Exercise instructions: Select all lines in the records that include "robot".

•••

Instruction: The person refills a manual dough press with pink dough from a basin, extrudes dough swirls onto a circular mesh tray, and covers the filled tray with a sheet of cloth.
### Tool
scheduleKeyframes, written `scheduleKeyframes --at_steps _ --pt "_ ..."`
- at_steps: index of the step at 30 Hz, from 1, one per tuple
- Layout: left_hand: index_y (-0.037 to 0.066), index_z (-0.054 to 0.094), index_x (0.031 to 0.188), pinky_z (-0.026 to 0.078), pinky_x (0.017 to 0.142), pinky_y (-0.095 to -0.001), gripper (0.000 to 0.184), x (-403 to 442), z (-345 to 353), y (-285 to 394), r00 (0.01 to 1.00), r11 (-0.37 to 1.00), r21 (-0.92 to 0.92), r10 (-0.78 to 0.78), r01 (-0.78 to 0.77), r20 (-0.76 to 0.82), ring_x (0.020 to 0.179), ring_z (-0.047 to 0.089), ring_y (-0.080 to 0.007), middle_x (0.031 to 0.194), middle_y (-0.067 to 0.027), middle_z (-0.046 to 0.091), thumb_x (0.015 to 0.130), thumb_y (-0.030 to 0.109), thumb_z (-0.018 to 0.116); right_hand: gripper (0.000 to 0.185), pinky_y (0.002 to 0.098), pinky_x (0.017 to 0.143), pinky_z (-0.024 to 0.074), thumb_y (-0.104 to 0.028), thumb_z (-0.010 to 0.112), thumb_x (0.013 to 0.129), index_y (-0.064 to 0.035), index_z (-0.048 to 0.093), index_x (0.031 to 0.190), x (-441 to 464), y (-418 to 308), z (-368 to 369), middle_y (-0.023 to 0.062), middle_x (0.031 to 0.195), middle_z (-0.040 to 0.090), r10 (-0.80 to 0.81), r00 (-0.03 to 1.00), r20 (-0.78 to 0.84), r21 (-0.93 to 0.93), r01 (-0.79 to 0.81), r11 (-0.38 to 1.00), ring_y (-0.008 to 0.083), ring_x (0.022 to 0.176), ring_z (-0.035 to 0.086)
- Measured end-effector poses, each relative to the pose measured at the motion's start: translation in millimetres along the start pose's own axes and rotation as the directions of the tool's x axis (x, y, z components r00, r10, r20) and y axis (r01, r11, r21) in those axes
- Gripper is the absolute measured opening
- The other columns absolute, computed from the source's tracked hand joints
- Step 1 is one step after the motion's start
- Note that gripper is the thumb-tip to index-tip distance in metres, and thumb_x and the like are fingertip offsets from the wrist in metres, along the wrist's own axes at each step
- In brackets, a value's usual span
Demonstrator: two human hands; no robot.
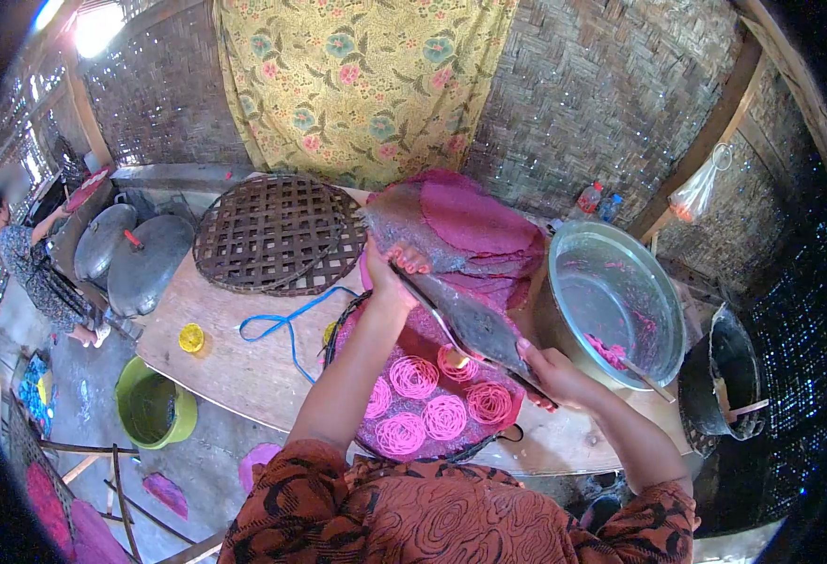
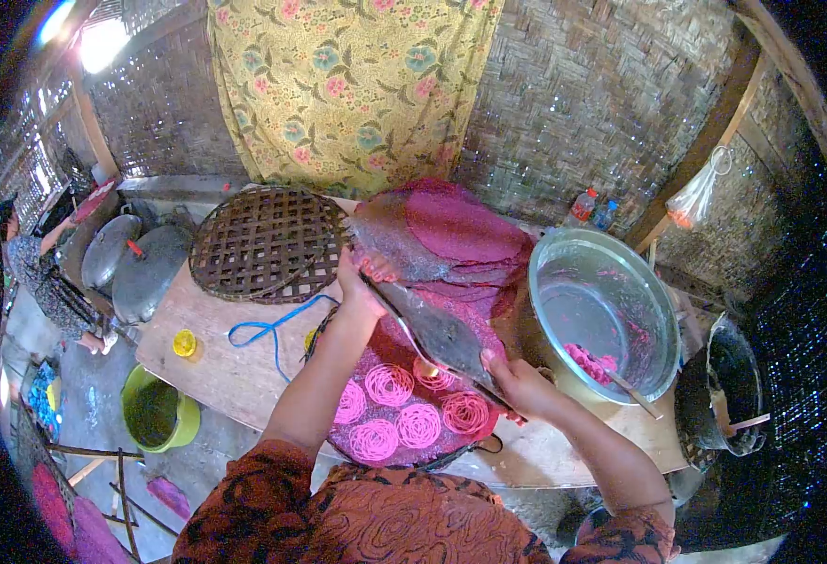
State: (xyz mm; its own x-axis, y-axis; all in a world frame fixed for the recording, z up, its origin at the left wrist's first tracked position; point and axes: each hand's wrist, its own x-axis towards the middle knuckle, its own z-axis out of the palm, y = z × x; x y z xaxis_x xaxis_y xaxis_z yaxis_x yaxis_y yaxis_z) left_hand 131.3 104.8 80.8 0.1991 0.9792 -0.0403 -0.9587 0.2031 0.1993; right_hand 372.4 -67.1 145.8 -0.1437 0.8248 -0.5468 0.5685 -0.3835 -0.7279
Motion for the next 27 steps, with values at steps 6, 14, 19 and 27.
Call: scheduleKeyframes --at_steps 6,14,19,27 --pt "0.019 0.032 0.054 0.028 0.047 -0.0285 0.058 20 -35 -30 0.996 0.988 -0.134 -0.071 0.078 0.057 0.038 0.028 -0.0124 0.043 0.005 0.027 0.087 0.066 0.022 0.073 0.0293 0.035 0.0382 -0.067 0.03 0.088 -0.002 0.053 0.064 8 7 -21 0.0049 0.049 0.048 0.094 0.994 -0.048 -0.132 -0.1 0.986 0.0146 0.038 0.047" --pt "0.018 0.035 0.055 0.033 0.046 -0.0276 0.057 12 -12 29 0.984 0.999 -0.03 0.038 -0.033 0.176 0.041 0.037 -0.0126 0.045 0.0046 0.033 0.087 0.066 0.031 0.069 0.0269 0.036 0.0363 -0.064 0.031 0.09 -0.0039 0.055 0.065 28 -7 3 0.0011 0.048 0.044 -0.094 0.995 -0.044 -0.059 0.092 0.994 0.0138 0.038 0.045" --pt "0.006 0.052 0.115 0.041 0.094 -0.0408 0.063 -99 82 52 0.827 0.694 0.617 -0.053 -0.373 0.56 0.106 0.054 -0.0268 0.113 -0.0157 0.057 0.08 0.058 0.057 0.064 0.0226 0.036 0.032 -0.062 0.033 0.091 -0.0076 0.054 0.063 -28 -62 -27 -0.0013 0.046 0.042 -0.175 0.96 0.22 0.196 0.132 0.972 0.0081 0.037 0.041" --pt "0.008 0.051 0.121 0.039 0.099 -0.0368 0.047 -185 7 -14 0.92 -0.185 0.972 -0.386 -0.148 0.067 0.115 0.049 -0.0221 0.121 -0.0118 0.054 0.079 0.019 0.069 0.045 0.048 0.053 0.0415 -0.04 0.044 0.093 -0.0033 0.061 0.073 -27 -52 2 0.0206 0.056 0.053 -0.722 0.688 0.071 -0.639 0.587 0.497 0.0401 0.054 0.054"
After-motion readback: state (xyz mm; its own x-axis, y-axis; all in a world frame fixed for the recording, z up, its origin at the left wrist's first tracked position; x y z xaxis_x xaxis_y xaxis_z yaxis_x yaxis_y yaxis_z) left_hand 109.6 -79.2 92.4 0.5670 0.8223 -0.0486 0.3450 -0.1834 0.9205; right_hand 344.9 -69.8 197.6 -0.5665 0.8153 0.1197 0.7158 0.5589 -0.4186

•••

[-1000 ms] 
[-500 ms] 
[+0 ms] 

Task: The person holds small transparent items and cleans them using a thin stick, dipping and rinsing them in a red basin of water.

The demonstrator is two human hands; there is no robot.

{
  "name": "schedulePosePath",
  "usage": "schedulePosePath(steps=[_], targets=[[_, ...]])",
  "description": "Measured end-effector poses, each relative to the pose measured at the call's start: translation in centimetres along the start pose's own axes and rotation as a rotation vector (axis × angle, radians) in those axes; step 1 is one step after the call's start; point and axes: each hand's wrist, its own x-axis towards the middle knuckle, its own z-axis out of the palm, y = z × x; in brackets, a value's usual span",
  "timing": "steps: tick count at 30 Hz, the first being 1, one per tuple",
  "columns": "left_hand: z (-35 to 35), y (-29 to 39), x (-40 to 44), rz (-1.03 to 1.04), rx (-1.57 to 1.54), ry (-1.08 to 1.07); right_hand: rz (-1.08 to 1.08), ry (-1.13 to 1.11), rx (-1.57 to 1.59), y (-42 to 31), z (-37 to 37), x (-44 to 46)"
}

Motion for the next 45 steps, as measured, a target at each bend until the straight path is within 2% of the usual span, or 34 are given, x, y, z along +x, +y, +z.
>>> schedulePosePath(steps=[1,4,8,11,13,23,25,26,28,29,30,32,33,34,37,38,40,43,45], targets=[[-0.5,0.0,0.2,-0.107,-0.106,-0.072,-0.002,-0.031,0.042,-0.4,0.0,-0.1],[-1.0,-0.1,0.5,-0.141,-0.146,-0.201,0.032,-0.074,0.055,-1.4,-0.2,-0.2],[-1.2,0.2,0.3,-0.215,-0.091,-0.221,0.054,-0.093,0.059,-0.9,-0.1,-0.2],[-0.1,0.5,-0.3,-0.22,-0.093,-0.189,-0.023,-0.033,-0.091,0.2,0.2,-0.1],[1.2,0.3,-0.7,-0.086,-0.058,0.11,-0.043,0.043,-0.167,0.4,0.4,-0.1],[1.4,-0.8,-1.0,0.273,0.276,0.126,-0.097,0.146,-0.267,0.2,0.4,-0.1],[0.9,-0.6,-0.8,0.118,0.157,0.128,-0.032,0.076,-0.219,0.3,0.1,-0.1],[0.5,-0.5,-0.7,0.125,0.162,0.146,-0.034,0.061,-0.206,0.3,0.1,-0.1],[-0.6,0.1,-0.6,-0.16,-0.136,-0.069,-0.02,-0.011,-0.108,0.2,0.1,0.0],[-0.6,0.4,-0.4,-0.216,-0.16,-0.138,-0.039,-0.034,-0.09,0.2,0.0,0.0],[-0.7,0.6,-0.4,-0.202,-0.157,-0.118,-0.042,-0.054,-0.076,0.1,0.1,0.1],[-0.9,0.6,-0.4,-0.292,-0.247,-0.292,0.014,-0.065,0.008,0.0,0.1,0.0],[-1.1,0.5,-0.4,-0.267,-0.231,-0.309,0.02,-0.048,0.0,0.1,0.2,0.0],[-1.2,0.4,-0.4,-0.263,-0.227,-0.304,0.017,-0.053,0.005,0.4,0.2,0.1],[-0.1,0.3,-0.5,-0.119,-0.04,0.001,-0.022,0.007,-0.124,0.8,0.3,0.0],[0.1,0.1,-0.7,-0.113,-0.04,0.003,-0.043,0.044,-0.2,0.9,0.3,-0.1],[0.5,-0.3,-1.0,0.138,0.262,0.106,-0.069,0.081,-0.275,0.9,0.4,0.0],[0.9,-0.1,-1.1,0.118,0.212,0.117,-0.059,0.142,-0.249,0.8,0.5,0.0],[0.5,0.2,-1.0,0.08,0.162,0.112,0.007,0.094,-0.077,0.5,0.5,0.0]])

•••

Response box:
Demonstrator: two human hands; no robot.
The demonstrator is two human hands; there is no robot.

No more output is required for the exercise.